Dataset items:
*** Begin section ***
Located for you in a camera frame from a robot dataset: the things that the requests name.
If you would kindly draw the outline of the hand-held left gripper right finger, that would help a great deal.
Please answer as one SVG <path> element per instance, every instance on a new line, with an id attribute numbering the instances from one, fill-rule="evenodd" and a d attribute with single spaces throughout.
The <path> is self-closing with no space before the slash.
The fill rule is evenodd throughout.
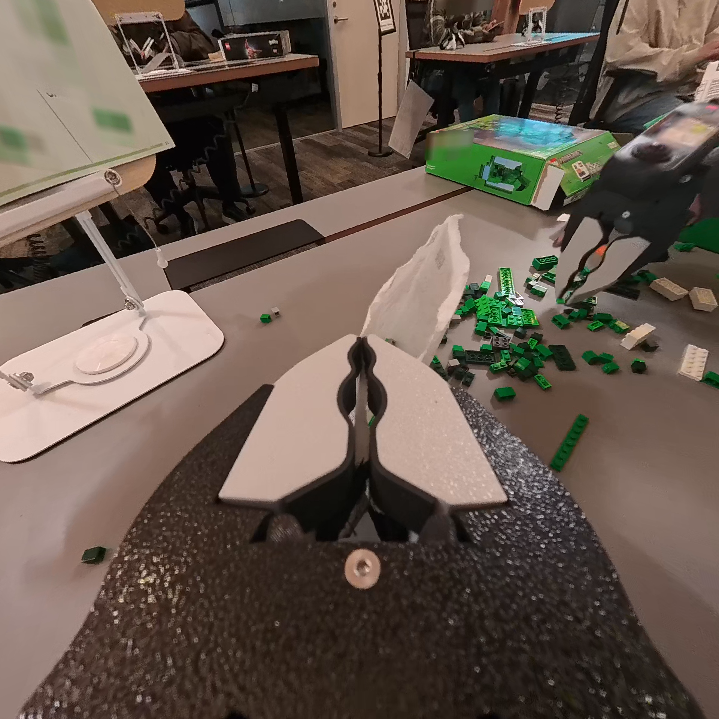
<path id="1" fill-rule="evenodd" d="M 419 359 L 365 337 L 370 493 L 385 515 L 421 533 L 432 516 L 496 508 L 508 496 L 448 383 Z"/>

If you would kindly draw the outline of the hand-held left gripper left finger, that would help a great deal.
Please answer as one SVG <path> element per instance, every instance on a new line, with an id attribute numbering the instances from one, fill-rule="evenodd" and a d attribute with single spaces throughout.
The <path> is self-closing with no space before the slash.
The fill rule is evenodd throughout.
<path id="1" fill-rule="evenodd" d="M 356 404 L 362 342 L 341 337 L 275 383 L 218 499 L 292 515 L 305 532 L 345 504 L 355 472 Z"/>

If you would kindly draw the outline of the pile of green toy bricks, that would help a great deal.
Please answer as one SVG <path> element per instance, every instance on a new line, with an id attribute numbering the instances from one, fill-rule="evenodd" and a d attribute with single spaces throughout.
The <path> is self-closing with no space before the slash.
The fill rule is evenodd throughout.
<path id="1" fill-rule="evenodd" d="M 532 298 L 544 299 L 550 286 L 554 286 L 553 270 L 558 259 L 553 255 L 534 258 L 532 269 L 538 272 L 530 274 L 524 284 L 524 290 Z M 611 285 L 607 291 L 618 297 L 638 300 L 641 287 L 649 287 L 657 278 L 657 275 L 648 270 L 640 270 Z M 552 388 L 552 383 L 544 370 L 550 364 L 558 371 L 573 372 L 577 369 L 577 363 L 568 346 L 552 344 L 546 339 L 545 333 L 540 331 L 541 323 L 535 310 L 526 306 L 525 296 L 516 291 L 516 304 L 511 305 L 499 299 L 497 292 L 497 274 L 495 277 L 488 274 L 481 283 L 465 286 L 450 327 L 456 327 L 463 320 L 473 321 L 471 339 L 477 346 L 453 345 L 445 361 L 436 355 L 432 357 L 430 368 L 443 380 L 454 379 L 465 388 L 470 387 L 474 381 L 475 373 L 472 368 L 484 368 L 490 375 L 504 374 L 521 381 L 532 380 L 540 389 L 548 391 Z M 589 332 L 595 334 L 608 330 L 620 339 L 620 343 L 623 336 L 635 328 L 611 313 L 598 311 L 598 299 L 595 296 L 579 302 L 575 308 L 566 306 L 561 312 L 551 316 L 549 323 L 560 331 L 585 323 Z M 493 350 L 492 336 L 499 333 L 510 337 L 510 350 Z M 641 345 L 624 350 L 649 354 L 658 348 L 652 333 Z M 588 349 L 581 354 L 581 358 L 590 367 L 599 368 L 606 376 L 617 374 L 623 368 L 621 358 L 618 362 L 615 355 L 609 352 Z M 706 365 L 704 377 L 699 383 L 718 389 L 718 373 L 708 370 Z"/>

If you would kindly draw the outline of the white printed paper bag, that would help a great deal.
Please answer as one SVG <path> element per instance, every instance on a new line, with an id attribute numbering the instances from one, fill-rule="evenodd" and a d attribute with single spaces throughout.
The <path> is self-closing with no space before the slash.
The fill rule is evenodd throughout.
<path id="1" fill-rule="evenodd" d="M 387 280 L 370 304 L 362 338 L 390 338 L 420 364 L 429 359 L 455 314 L 470 271 L 462 249 L 462 218 L 454 214 L 435 227 Z"/>

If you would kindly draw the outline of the grey desk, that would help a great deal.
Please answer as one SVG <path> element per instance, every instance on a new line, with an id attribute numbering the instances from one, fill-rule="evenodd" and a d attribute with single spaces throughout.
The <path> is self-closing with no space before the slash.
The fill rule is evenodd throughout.
<path id="1" fill-rule="evenodd" d="M 303 217 L 317 249 L 195 292 L 214 358 L 21 464 L 1 464 L 1 717 L 717 718 L 718 390 L 679 377 L 688 344 L 718 371 L 718 312 L 651 291 L 600 310 L 650 323 L 635 374 L 619 338 L 540 331 L 573 372 L 548 391 L 477 373 L 452 392 L 508 490 L 460 517 L 468 542 L 372 543 L 378 583 L 345 579 L 346 544 L 251 540 L 263 513 L 217 493 L 270 386 L 361 331 L 381 285 L 446 217 L 480 281 L 520 285 L 551 219 L 477 191 L 386 214 L 405 175 L 217 231 Z M 281 316 L 263 325 L 260 316 Z M 612 376 L 588 349 L 622 360 Z M 589 424 L 549 467 L 578 414 Z M 82 553 L 104 546 L 100 564 Z"/>

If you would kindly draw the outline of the green plastic bin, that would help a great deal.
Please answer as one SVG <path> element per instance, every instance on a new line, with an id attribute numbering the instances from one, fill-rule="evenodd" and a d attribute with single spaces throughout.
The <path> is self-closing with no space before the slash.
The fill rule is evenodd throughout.
<path id="1" fill-rule="evenodd" d="M 701 219 L 684 227 L 674 243 L 674 248 L 680 249 L 688 245 L 718 254 L 718 218 Z"/>

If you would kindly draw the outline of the white studded toy plate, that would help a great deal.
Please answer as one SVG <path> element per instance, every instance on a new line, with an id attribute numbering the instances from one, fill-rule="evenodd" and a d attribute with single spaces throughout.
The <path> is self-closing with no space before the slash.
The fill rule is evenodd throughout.
<path id="1" fill-rule="evenodd" d="M 706 371 L 708 356 L 707 349 L 692 344 L 686 345 L 677 369 L 678 376 L 700 382 Z"/>

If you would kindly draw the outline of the long narrow green plate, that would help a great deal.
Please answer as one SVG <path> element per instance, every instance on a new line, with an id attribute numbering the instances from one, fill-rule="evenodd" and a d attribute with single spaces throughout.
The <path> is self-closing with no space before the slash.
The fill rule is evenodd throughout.
<path id="1" fill-rule="evenodd" d="M 569 461 L 588 424 L 589 418 L 584 414 L 578 414 L 574 419 L 574 422 L 549 464 L 549 467 L 555 472 L 561 472 L 564 469 L 564 466 Z"/>

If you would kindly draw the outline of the white book stand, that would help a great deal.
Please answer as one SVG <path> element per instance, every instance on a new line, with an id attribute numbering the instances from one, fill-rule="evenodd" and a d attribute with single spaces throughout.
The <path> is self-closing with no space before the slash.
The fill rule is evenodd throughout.
<path id="1" fill-rule="evenodd" d="M 38 345 L 1 365 L 1 461 L 31 459 L 208 360 L 220 328 L 182 291 L 148 300 L 113 256 L 90 207 L 141 184 L 146 157 L 101 169 L 1 209 L 1 240 L 74 216 L 119 284 L 125 309 Z"/>

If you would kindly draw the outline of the wooden background table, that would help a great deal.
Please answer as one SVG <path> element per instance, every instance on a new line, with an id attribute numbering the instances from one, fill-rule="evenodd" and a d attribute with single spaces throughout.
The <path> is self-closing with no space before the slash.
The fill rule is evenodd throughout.
<path id="1" fill-rule="evenodd" d="M 202 63 L 188 72 L 178 70 L 159 74 L 137 74 L 136 78 L 143 91 L 147 94 L 172 91 L 181 88 L 203 87 L 230 81 L 248 80 L 257 82 L 266 76 L 288 74 L 293 71 L 318 68 L 319 58 L 315 55 L 291 53 L 282 58 L 264 60 L 248 60 L 233 63 L 207 62 Z M 292 132 L 287 111 L 292 104 L 290 100 L 281 100 L 273 104 L 277 135 L 282 149 L 285 172 L 291 194 L 292 204 L 303 202 L 303 192 L 298 171 Z"/>
<path id="2" fill-rule="evenodd" d="M 435 67 L 450 63 L 479 65 L 488 78 L 499 80 L 527 76 L 521 102 L 516 108 L 510 108 L 514 116 L 527 119 L 543 72 L 573 63 L 580 47 L 597 42 L 600 34 L 550 32 L 544 40 L 532 43 L 521 42 L 520 38 L 518 33 L 504 34 L 493 42 L 470 44 L 455 50 L 408 49 L 406 58 L 410 63 L 410 79 L 418 82 L 424 65 Z"/>

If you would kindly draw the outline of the white paper sheet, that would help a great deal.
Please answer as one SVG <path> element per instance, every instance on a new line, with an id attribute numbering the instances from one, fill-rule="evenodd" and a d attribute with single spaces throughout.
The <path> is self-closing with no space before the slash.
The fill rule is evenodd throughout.
<path id="1" fill-rule="evenodd" d="M 410 157 L 433 103 L 434 98 L 430 94 L 415 81 L 409 81 L 388 140 L 388 147 L 395 154 L 406 159 Z"/>

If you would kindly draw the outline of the black office chair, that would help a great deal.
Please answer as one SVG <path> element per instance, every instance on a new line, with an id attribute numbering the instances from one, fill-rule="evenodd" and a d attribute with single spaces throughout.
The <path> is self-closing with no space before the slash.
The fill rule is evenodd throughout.
<path id="1" fill-rule="evenodd" d="M 206 200 L 220 202 L 226 223 L 255 213 L 249 200 L 267 194 L 269 188 L 256 182 L 239 129 L 238 113 L 248 98 L 248 91 L 207 95 L 183 91 L 182 98 L 172 101 L 161 101 L 159 94 L 150 96 L 175 144 L 157 155 L 156 168 L 145 184 L 158 207 L 154 222 L 159 231 L 165 232 L 162 221 L 174 216 L 183 237 L 196 234 L 186 210 L 191 202 L 205 228 L 209 226 Z"/>

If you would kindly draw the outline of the white door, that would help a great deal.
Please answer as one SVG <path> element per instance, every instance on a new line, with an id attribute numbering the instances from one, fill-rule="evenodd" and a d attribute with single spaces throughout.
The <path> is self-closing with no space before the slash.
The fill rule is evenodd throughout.
<path id="1" fill-rule="evenodd" d="M 334 112 L 347 129 L 393 118 L 406 79 L 406 18 L 391 1 L 396 31 L 382 37 L 382 109 L 378 104 L 378 25 L 372 1 L 327 1 Z"/>

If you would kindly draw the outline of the black toy box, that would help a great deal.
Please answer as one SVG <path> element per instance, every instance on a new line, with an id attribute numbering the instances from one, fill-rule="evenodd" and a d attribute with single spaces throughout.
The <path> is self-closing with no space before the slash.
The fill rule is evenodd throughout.
<path id="1" fill-rule="evenodd" d="M 287 30 L 225 34 L 218 39 L 218 48 L 228 62 L 283 58 L 292 53 Z"/>

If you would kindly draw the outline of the background book stand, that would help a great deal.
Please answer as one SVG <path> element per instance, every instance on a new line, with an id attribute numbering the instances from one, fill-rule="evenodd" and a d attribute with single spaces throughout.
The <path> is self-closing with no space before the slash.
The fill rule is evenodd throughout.
<path id="1" fill-rule="evenodd" d="M 137 77 L 183 66 L 170 24 L 185 13 L 184 1 L 94 1 L 121 54 Z"/>
*** End section ***
(YOUR TASK)
Lines, not occurrences, are what count: report how many lines of the records above include the word "left", and nothing else.

(ANSWER TO THE EXERCISE)
2